Verwässerung durch Optionsausübungen
Parallel zur Guidance-Bestätigung beantragte DroneShield am 27. August die Notierung von 1.128.946 neuen Stammaktien an der ASX. Sie entstehen aus der Ausübung beziehungsweise Wandlung bestehender Optionen und Wandelinstrumente. Für Anleger bedeutet das eine leichte Verwässerung – in einem Umfeld, in dem der Markt ohnehin bereits kritisch auf die Kapitalintensität des Wachstumskurses blickt.
Ein Hoffnungsträger für die künftige Ertragsqualität ist das Abo-Geschäft. Der wiederkehrende Umsatz aus Software-Abonnements stieg im ersten Halbjahr auf 9,2 Prozent des Gesamtumsatzes beziehungsweise 11,5 Millionen australischen Dollar, nach rund 3 Prozent im Vorjahreszeitraum.
Getragen wird dieser Anstieg von einer installierten Basis von 4.100 softwarefähigen Geräten. Sollte sich dieser Trend fortsetzen, würde DroneShield planbarere Einnahmen generieren – ein Argument, das Bell Potter vor rund einem Monat trotz einer Kürzung des Kursziels auf 2,40 australische Dollar als Stütze für das obere Ende der Jahresprognose anführte.
Skeptischere Stimmen bleiben im Raum
Nicht alle Analysten teilen den optimistischen Blick. Bereits Ende Mai hatte Jefferies die Umsatzprognosen für die Geschäftsjahre 2026 bis 2028 um rund 9 Prozent gekappt und bemängelt, dass DroneShield spezifische Angaben zur Vertriebspipeline aus seinen Mitteilungen gestrichen habe.
Diese Einschätzung liegt inzwischen drei Monate zurück und spiegelt damit nicht die jüngste Nachrichtenlage rund um Guidance und Halbjahreszahlen wider, bleibt aber als Warnsignal zur mangelnden Transparenz im Raum.

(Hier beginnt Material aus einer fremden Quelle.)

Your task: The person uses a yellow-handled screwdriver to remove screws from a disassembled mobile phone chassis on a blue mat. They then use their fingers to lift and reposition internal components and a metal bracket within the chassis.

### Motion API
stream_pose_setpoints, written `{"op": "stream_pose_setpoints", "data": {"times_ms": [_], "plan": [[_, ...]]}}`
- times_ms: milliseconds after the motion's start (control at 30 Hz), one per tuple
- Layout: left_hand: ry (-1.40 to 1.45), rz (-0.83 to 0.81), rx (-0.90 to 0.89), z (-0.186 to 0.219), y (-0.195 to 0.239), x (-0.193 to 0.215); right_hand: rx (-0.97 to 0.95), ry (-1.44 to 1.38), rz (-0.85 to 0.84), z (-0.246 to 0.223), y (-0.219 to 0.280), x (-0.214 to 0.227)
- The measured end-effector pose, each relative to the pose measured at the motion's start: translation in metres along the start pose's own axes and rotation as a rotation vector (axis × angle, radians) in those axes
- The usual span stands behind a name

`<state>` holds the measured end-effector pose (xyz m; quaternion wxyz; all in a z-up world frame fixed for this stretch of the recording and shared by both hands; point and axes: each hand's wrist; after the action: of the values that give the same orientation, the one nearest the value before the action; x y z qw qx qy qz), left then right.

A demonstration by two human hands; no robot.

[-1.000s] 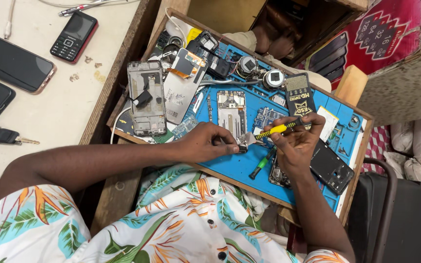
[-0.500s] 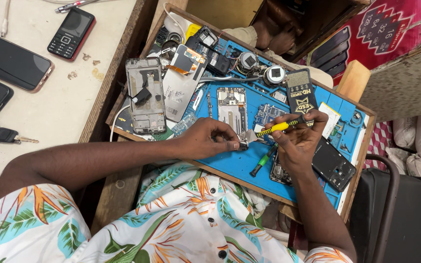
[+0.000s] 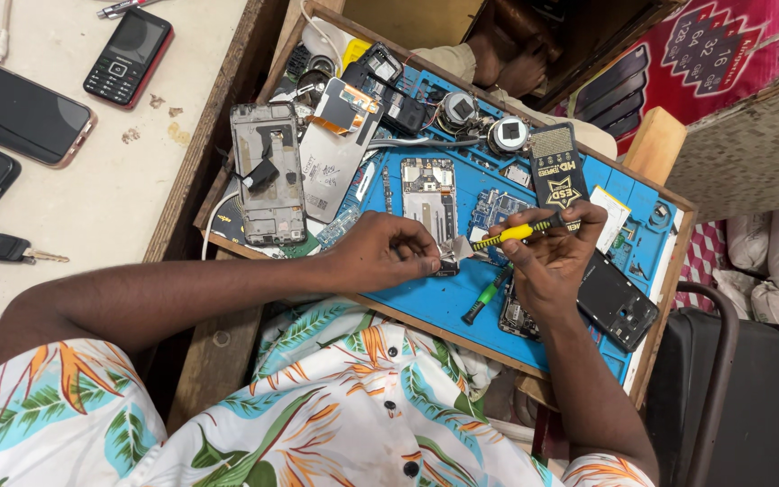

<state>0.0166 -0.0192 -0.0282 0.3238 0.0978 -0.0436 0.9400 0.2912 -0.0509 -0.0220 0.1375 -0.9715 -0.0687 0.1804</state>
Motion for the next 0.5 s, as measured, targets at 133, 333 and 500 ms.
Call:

Ungeklärt ist zudem weiterhin die Untersuchung der australischen Finanzaufsicht ASIC zu Börsenmitteilungen und Handelsaktivitäten des Unternehmens seit November 2025. DroneShield bestätigte am 26. August, weiterhin mit der Behörde zu kooperieren, ohne dass ein Ergebnis absehbar wäre.
Kurs bleibt unter Druck
Der deutsche Handel spiegelt die Verunsicherung wider: Am Freitag schloss die Aktie bei 1,08 Euro, ein Minus von 0,7 Prozent auf Tagessicht. Seit Jahresbeginn hat das Papier rund 40 Prozent verloren und notiert damit 71 Prozent unter seinem 52-Wochen-Hoch von 3,79 Euro vom 1. Oktober.
Zum jüngsten 52-Wochen-Tief von 0,8230 Euro, markiert am 21. November, besteht dagegen noch ein Polster von 32 Prozent. Für Anleger bleibt die entscheidende Frage, ob das bestätigte Auftragsbuch tatsächlich in profitables Wachstum mündet – oder ob die Verlustphase länger anhält als der Markt derzeit einpreist.